Guardaram o gesso cheio de rabiscos num arrumo quando foram viver juntos, e ainda hoje no aniversário do seu primeiro encontro, ironicamente desastroso, trazem-no para baixo e lêem os pequenos haikus que ele escreveu todos os dias quando a visitava no hospital. Já só têm um exemplar do Auster, ouvem Morphine enquanto fazem amor (presumo eu, não acredito que sofram de insónias nos braços um do outro) e inventaram juntos muitas mais receitas que incluíssem beringela. Concordaram atempadamente que Matisse seria melhor para decorar a sala.

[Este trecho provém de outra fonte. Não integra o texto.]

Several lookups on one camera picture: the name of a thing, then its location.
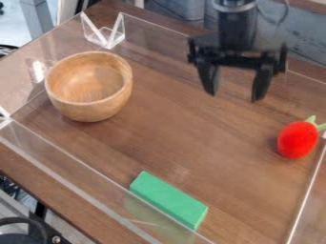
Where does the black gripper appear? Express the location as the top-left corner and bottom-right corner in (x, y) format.
(187, 9), (288, 102)

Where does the black cable lower left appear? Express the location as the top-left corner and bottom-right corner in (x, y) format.
(0, 216), (50, 244)

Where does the black clamp under table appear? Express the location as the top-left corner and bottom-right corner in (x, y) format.
(28, 203), (71, 244)

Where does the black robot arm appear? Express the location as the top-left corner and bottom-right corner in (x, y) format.
(187, 0), (288, 102)

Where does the red fruit with green leaf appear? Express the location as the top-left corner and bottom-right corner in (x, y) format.
(277, 115), (326, 159)

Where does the clear acrylic corner bracket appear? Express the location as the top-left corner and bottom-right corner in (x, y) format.
(80, 11), (125, 50)

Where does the wooden bowl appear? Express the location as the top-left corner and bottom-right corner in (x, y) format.
(44, 51), (133, 122)

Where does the green rectangular block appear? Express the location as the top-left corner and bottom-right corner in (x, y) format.
(130, 171), (209, 230)

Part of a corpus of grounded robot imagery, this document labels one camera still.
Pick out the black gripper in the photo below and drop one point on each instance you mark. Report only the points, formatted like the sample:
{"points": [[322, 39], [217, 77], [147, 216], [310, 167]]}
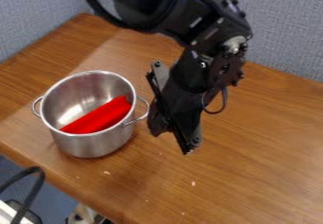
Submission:
{"points": [[188, 89]]}

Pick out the red block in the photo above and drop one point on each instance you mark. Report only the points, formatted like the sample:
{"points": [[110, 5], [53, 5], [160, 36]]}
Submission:
{"points": [[102, 118]]}

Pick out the stainless steel pot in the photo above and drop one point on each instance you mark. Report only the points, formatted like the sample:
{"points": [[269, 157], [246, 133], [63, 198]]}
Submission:
{"points": [[74, 97]]}

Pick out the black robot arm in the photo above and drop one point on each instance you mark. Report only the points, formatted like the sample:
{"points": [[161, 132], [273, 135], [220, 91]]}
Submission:
{"points": [[213, 30]]}

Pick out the white black object under table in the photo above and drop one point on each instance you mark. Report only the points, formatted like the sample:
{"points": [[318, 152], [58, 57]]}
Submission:
{"points": [[83, 215]]}

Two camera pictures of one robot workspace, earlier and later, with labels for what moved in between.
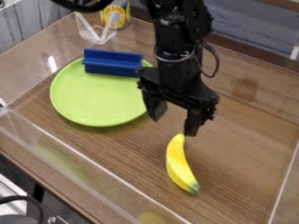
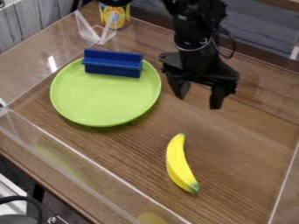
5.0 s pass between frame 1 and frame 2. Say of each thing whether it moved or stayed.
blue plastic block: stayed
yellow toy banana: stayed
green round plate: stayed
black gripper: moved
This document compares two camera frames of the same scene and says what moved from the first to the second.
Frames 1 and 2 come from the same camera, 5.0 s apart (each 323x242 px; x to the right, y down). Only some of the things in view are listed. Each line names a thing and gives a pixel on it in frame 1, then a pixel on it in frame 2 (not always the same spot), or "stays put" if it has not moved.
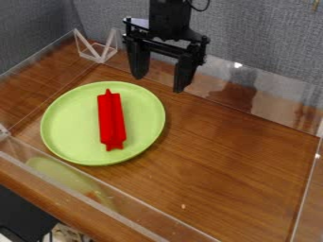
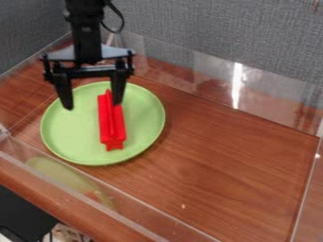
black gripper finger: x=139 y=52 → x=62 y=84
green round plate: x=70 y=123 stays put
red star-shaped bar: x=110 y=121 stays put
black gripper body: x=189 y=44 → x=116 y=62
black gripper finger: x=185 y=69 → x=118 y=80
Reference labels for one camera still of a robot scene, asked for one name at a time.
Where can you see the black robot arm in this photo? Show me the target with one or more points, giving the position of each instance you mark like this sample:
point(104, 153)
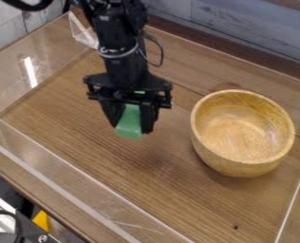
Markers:
point(118, 22)

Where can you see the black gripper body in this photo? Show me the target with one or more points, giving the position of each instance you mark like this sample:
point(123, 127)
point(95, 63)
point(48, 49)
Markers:
point(127, 83)

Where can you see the brown wooden bowl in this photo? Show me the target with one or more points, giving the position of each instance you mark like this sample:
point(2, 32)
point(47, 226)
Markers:
point(241, 133)

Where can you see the clear acrylic tray wall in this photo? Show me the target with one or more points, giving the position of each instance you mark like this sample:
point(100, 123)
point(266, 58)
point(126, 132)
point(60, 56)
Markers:
point(88, 208)

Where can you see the green rectangular block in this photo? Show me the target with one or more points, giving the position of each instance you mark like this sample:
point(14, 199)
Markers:
point(127, 120)

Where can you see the clear acrylic corner bracket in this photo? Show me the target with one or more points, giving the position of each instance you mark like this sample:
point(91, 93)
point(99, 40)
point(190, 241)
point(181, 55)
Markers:
point(82, 34)

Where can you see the yellow tag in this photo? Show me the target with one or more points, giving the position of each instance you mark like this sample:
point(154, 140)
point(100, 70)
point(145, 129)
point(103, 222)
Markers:
point(40, 220)

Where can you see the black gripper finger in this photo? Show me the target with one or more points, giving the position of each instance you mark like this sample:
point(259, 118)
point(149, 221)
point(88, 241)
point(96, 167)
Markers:
point(112, 110)
point(149, 112)

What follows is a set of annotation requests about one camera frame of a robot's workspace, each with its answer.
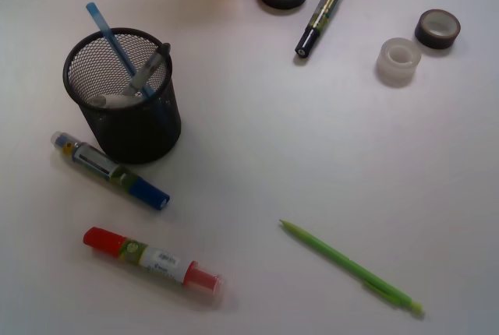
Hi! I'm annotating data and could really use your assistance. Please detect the light blue pen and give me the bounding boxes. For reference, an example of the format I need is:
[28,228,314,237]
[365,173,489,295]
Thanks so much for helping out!
[86,2,172,111]

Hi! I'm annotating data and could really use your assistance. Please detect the silver white pen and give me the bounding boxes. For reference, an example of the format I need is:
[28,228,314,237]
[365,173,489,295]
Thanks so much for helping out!
[122,43,171,97]

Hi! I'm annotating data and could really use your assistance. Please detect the clear white pen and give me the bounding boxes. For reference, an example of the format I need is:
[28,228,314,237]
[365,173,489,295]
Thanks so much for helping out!
[87,94,143,109]

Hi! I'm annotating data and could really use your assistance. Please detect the green mechanical pencil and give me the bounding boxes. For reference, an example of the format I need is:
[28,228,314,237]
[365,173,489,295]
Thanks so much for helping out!
[279,219,424,318]

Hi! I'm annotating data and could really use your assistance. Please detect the black mesh pen holder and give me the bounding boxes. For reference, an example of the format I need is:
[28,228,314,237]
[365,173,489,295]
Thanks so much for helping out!
[62,31,182,164]

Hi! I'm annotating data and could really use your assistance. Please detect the red cap marker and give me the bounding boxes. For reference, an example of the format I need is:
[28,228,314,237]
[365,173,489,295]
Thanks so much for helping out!
[83,227,225,307]

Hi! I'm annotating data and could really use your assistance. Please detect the blue cap marker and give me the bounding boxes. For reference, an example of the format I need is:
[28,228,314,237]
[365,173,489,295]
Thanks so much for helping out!
[51,132,170,210]

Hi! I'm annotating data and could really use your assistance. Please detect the clear tape roll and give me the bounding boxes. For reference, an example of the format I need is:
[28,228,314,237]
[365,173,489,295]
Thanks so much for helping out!
[375,37,422,87]

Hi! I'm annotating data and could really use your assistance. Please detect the black cap marker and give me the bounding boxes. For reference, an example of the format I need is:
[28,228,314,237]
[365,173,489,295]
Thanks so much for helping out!
[295,0,340,58]

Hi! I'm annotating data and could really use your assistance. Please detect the dark tape roll right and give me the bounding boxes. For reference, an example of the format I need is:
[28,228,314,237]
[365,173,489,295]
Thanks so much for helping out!
[414,9,461,50]

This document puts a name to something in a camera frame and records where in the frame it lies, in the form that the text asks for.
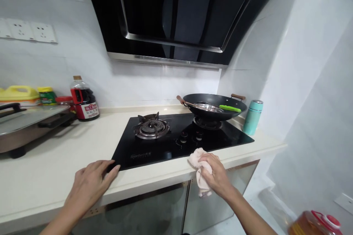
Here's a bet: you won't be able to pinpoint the cooking oil bottle red cap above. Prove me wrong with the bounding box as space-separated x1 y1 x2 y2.
288 210 343 235

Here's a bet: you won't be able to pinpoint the soy sauce bottle red label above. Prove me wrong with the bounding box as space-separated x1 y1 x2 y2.
69 75 101 122

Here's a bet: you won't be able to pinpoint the person's left hand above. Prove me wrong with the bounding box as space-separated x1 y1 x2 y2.
72 159 121 203

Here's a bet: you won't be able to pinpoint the green labelled jar yellow lid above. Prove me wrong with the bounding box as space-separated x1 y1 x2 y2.
37 86 58 106

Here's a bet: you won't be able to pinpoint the person's right hand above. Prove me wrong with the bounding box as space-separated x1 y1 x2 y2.
197 152 238 202

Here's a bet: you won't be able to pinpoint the metal gas burner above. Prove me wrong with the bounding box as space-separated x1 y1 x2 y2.
133 111 172 140
193 116 224 131

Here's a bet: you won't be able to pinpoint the white wall socket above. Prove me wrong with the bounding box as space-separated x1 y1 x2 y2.
0 18 11 39
6 19 36 41
29 21 58 44

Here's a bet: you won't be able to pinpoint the black glass gas hob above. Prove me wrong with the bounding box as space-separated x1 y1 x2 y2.
111 112 255 171

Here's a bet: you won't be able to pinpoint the red lidded jar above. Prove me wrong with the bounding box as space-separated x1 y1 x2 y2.
55 96 76 114

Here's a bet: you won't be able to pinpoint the teal thermos bottle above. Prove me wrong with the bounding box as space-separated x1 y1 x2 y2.
242 99 264 136

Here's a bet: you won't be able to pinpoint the yellow plastic jug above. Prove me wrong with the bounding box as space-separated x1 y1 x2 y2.
0 85 42 107

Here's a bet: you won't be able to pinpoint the black wok with wooden handles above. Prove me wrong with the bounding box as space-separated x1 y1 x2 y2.
176 93 248 122

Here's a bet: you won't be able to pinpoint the electric skillet with glass lid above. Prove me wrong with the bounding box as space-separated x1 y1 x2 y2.
0 102 78 159

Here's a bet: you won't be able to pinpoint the person's right fingers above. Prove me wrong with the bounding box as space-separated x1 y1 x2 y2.
197 153 221 176

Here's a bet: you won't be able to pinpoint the person's left thumb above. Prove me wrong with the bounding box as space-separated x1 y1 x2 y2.
102 164 121 189

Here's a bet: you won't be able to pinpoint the glass cabinet door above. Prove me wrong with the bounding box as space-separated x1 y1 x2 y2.
71 181 191 235
183 160 260 235

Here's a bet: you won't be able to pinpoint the green handled utensil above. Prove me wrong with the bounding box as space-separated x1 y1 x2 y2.
219 104 242 113

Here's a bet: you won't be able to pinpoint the white wall switch plate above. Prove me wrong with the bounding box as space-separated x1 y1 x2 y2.
333 192 353 215

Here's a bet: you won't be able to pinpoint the black range hood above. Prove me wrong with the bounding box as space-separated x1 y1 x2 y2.
80 0 293 70

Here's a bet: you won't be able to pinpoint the round metal plate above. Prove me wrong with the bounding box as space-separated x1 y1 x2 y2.
193 102 225 113

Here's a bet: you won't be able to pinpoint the pink cleaning cloth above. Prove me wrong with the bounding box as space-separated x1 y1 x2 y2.
188 148 213 199

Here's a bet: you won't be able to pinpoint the person's left fingers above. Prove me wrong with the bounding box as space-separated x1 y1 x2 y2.
82 159 116 176

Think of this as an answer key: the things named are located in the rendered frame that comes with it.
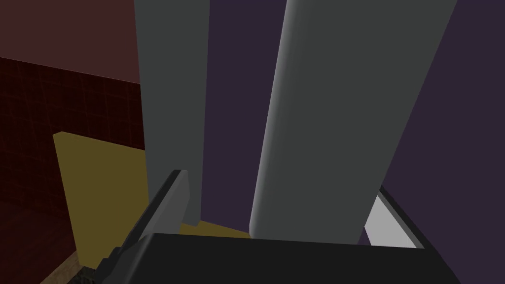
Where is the yellow cupboard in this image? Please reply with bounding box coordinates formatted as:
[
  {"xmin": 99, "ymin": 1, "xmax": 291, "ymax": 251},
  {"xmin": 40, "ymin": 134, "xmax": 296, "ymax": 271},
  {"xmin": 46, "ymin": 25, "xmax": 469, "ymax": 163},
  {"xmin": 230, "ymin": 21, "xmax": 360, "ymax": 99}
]
[{"xmin": 52, "ymin": 131, "xmax": 252, "ymax": 274}]

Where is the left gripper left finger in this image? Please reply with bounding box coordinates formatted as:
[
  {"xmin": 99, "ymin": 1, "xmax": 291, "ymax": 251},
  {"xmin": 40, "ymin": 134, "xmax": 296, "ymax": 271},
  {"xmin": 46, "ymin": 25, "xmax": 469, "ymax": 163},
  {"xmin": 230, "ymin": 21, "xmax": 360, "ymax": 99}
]
[{"xmin": 121, "ymin": 169, "xmax": 191, "ymax": 249}]

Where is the thick grey handle bar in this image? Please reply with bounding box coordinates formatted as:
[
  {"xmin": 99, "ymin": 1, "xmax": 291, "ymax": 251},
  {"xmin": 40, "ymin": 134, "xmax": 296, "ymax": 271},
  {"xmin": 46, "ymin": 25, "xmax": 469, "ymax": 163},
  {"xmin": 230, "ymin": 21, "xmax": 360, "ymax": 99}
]
[{"xmin": 248, "ymin": 0, "xmax": 459, "ymax": 246}]

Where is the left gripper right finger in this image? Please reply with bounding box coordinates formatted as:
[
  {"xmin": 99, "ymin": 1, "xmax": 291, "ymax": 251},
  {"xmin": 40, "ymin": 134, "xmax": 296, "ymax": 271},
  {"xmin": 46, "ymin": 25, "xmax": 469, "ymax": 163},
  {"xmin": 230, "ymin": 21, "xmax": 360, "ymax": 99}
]
[{"xmin": 364, "ymin": 185, "xmax": 427, "ymax": 249}]

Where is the flat grey bar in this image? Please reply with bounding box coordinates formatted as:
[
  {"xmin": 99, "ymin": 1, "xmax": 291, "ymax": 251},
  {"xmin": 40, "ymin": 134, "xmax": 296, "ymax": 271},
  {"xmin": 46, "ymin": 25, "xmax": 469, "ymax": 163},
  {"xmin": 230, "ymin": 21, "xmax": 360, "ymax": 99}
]
[{"xmin": 134, "ymin": 0, "xmax": 211, "ymax": 228}]

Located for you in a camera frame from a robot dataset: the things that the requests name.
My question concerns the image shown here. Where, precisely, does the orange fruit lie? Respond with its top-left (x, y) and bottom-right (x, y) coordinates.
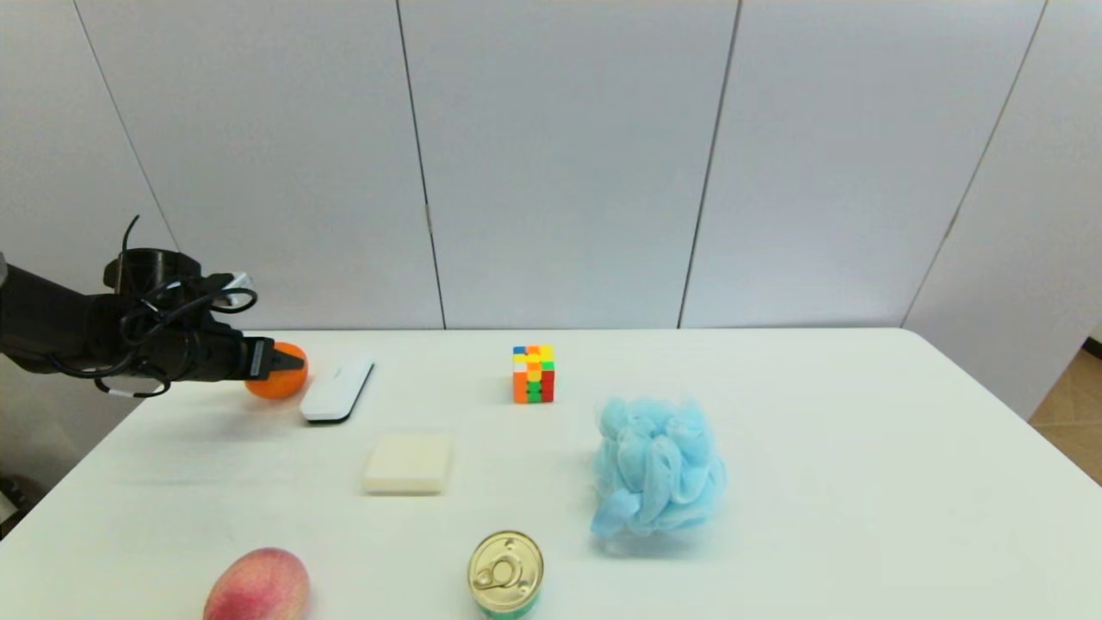
top-left (245, 342), bottom-right (309, 400)

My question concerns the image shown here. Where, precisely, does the white oblong case black base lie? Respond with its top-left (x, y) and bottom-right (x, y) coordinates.
top-left (300, 357), bottom-right (375, 425)

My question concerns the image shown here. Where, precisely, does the cream soap bar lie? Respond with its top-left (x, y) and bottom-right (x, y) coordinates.
top-left (362, 433), bottom-right (453, 497)

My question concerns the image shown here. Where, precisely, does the red yellow mango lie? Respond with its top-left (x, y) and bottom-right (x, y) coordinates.
top-left (203, 548), bottom-right (311, 620)

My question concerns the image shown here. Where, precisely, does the multicolour puzzle cube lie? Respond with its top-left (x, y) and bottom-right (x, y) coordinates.
top-left (512, 345), bottom-right (556, 405)

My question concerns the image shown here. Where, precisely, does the dark background floor object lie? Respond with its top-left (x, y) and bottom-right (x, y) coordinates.
top-left (0, 476), bottom-right (40, 539)

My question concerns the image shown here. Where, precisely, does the green tin can gold lid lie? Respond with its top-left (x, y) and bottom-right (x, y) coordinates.
top-left (467, 530), bottom-right (545, 620)

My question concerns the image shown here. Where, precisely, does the light blue mesh bath loofah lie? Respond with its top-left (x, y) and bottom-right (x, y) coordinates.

Continuam juntos hoje, 6 anos depois. "Para a vida", dizem eles.
E eu acredito.

Love? It's Overrated - VIII

Sonhava desde pequenina para ela o casamento perfeito. Entrar na igreja pelo braço do pai, de vestido branco, com marcha nupcial tocada por um quarteto, meninos das alianças de caracóis dourados e ele, o príncipe encantado, a esperá-la, ao fundo da nave.
Os anos passaram, a menina cresceu; tornou-se um tanto quanto menos espiritual, o que fez com que o pormenor igreja fosse menos preponderante que aquilo que imaginava nos Domingos de manhã de catequese. O simbolismo do branco perdeu-se pelo caminho com o primeiro, que ela julgou ser príncipe, e levou-o com ele, de uma vez só e enleado em mentiras, sucumbido a partir daí em assomos não muito frequentes mas firmes, à fraqueza da carne.
De candidato em candidato, com os anos a avançarem de forma implacável, acabou por conciliar num só todas as aspirações, aquele que reunia as condições menos boas em detrimento das más. Nem sempre as segundas (ou demais) opções têm de ser encaradas como inviáveis, pensava.
Amava, finalmente. Resignada, conformada, pressionada.
Mas se havia coisa de que não prescindia era do vestido. Marcadas que foram as bodas, iniciou automaticamente as provas, escolhendo meticulosamente nas revistas que lia na modista o melhor de cada modelo, esgotando a paciência da pobre funcionária com as constantes alterações que propunha a cada dia. Imaginava, pelo menos isso, o vestido perfeito. Ao menos que isso assim fosse.
O príncipe acabou por se revelar não tão principesco quanto isso. Por ironia (a que me deu na veneta, afinal de contas esta é a história que invento na minha cabeça) fugiu com a massacrada modista. Tragicomédia de cordel, piroseira de aldeia, Camilo Castelo Branco em versão blogger. Serve o propósito. Acabou sozinha, destroçada, humilhada mais uma vez, numa idade que já não fazia dela uma debutante.
Faria hoje, se tal fosse verdade, 8 anos que tal aconteceu. E continua a vestir, continuamente, o mesmo vestido inacabado, ditando ordens a uma modista imaginária e julgando ver, dia após dia, surgir aos seus olhos, consumadas, todas as suas aspirações. Já que nada mais o fora, que pelo menos isso o seja. Perfeito.